HOW TO APPRAISE YOUR HOME GARDEN
Before trying to improve your home garden, you have to find out more about it; particularly why it is not producing more food or income or providing inputs for farm development. There are many things to find out because the home garden has different functions, i.e. social, utility and economic functions. You should allow at least one hour for the appraisal.

Step 1: Get the right people to participate
Different people know different things about home gardens. The farmer and the housekeeper are the most important because they know the home garden's history and what the home garden provides for their family. The local agricultural extension agent will be able to help identify plants and to assess the soil and other technical aspects. You may want to ask other people to participate, for example your neighbours, relatives or women's farmer group members.

Step 2: Make a map of the home garden
Make a map of your home garden with the help of the others.

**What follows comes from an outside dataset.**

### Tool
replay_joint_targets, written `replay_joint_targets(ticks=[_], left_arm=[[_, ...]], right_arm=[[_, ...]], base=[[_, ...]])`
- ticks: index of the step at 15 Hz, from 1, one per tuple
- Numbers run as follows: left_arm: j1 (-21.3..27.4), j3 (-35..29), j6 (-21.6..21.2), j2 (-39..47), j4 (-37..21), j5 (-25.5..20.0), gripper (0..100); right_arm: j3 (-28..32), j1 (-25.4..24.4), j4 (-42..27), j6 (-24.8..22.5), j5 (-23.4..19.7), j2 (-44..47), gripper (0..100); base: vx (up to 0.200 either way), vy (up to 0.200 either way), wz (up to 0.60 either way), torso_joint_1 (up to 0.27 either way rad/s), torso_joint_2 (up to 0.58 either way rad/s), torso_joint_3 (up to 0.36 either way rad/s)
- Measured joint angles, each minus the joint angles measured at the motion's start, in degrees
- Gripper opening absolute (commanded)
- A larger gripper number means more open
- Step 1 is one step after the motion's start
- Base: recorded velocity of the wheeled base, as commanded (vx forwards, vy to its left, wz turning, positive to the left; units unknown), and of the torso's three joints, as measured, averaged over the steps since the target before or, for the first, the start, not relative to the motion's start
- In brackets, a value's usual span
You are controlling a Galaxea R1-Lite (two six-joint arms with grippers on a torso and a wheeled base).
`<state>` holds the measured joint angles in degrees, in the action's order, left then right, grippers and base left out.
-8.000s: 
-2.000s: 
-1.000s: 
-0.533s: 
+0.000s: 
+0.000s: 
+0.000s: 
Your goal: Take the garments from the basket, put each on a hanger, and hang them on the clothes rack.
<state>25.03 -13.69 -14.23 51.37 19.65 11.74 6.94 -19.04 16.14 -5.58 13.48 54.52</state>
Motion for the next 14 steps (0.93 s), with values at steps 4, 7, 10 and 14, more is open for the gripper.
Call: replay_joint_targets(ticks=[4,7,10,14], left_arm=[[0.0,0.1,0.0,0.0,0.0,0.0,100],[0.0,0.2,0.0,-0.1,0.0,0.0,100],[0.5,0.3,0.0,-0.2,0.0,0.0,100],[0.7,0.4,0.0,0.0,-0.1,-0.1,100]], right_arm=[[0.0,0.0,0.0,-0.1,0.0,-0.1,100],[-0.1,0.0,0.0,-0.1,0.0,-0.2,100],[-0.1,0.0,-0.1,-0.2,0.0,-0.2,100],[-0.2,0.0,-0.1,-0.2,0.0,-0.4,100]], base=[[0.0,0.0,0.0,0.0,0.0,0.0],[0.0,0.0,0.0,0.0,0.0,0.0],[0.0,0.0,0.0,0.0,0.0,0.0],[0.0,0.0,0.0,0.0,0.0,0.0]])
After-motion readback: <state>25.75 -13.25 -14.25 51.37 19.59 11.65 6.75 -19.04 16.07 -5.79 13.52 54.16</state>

One way of doing this is by drawing a "mud map" on the ground with a stick and using stones, leaves and other materials to represent the locations of major features such as trees and areas for food crops, vegetables, herbs, buildings and activities. Mark areas where the land is sloping or swampy. You can use Figure I, Basic home garden map, as a guide.

Step 3: Make a copy and keep it
Copy the map as clearly as possible on to paper with your notes. The map will make it much easier to think about the chances and improvements you want to make.